山小屋で昼食となったが食欲がない。おまけに菓子パンを持ってきたので口に入れるとぱさついてうまく飲み込めない。見かねた和子が握り飯を分けてくれた。塩のきいた飯は噛んでいると唾液が出てきて食べやすくて美味かった。
「パンはだめだな」
「やっぱりおにぎりでしょ」
和子は説教じみたことは言わない。卵焼きのほのかな甘さがやさしく感じた。

 わずか半日の体験で、私は山登りを甘くみていたことをつくづく思い知った。一歩一歩着実に踏みしめていた和子の歩き方の正当性がわかった。リズムを崩すと疲れも増す。一気に登ることはできないのだ。

 山小屋は多くの登山者で賑わっていた。
「来る時は誰にも会わなかったのに、ずいぶんいるな」
「反対側からも登って来るし、縦走する人たちもいるからね」
小屋は中継地なのだった。

 小屋を後にして小一時間、白駒池で一休みする。
「あとはたぶん降りになると思うわ」
「それじゃ楽になるな」
和子は困った顔で、
「そうでもないのよ。降りの方が膝にくるんだから。注意しないと登りより危ないのよ」
「そうなのか……」
 彼女の言った意味はしばらく歩いて実感した。疲れているところに調子に乗ってペースをあげると膝への負担がぐっとくる。つんのめらないようにしっかり足を踏みしめたほうが楽だった。
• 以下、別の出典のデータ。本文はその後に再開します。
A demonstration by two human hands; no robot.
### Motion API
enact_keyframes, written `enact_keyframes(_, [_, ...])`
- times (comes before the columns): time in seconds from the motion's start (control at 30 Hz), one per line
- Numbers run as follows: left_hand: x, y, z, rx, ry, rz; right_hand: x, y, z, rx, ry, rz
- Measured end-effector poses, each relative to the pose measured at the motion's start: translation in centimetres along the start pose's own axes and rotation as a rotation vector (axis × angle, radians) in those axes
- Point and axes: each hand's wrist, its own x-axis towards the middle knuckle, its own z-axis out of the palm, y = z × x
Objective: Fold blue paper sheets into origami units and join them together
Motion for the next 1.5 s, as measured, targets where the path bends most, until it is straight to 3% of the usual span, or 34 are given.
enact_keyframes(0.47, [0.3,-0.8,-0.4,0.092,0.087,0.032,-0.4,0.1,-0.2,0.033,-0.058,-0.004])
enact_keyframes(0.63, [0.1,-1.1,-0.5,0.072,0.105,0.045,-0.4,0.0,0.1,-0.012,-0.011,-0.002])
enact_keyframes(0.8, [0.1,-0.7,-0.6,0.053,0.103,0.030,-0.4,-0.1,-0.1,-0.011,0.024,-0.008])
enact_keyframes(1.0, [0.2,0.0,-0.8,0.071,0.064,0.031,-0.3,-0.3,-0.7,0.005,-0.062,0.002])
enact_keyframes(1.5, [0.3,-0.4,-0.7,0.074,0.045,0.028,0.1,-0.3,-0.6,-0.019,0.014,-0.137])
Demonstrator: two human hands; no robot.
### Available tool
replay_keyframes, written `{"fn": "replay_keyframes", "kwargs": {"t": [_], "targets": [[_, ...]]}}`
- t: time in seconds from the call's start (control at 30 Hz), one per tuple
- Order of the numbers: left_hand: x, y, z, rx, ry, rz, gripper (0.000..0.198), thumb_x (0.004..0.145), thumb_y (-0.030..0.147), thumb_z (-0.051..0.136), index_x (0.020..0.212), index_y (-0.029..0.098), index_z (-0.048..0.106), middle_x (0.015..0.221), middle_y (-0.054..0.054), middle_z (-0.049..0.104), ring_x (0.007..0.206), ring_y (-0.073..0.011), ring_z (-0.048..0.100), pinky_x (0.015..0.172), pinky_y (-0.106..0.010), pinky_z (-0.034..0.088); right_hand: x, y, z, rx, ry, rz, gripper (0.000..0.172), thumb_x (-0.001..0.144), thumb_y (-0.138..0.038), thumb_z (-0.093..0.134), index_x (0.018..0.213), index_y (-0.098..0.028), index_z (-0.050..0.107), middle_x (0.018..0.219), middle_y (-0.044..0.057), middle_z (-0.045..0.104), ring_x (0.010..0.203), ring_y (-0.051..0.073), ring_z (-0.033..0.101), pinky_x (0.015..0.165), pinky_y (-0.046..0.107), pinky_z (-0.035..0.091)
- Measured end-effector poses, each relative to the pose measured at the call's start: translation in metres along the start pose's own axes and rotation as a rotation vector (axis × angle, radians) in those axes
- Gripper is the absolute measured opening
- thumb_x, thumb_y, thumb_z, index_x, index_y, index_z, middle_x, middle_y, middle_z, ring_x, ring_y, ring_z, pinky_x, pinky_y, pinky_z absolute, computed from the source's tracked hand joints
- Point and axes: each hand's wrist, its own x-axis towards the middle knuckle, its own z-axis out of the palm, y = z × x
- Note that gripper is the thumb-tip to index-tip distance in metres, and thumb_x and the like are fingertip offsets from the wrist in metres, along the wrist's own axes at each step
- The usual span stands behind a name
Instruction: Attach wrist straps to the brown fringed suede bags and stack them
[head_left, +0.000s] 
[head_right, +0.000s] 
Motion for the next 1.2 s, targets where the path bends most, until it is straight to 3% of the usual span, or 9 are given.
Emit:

 いつの間にか周囲の樹木の種類が変わって蒸し暑さを感じるようになった。標高が低くなったことがわかる。勾配も緩やかになって道幅もひろくなった。
 稲子湯まで二キロの標識が見えてきて足取りも軽くなる。そこはバスの発着所で、山歩きの終着地である。あとはそこからバスで松原湖に行く。

 ほっとした気の緩みがあったのかどうか、
「やっと来たな」
私の声に和子が微笑みながら振り返った時、彼女がふらっとバランスを崩して転倒した。そして勢いのまま道から外れて藪の傾斜を滑り落ちていった。

「おい!」
慌てて呼びかけた。和子は逆さまになった格好で笑っていた。
「だいじょうぶか?」
「やだもう、ばかみたい」
幸い斜面は道から数メートルしかない。
「なんでこんなところで落ちるんだよ。崖じゃなくてよかったな」
 おりていくと、
「なんか足がふらついちゃって」
照れ笑いの顔がすぐに歪んだ。
「どうした?」
「足が痛い……」
どうやら足首を捻ったようだ。

 とにかく道まで上がろうとリュックを外して和子を抱えた。
「俺の首につかまって離すなよ」
立ち木につかまりながらよじ登っていく。和子も足を庇いながら私に合わせて踏ん張った。軟弱な腐葉土なので足を取られて滑りやすい。
 這いつくばるようにして上がりきると二人して尻もちをついて笑った。
「ドジだなあ」
「あなたが後ろから何か言うからよ。でもなんで落ちちゃったのかしら」
痛みで顔をしかめながらも可笑しくてしかたがない様子である。

 歩き出してすぐに笑い事ではないことがわかった。和子に肩を貸しながら山道を降るのは容易ではなかった。当初より痛みが増してきたようで足をつくことが出来ない。ベルトを握って体を引き上げながら一歩ずつ歩調を合わせて進むしかない。彼女の荷物も担いでいるのでなおさらきつい。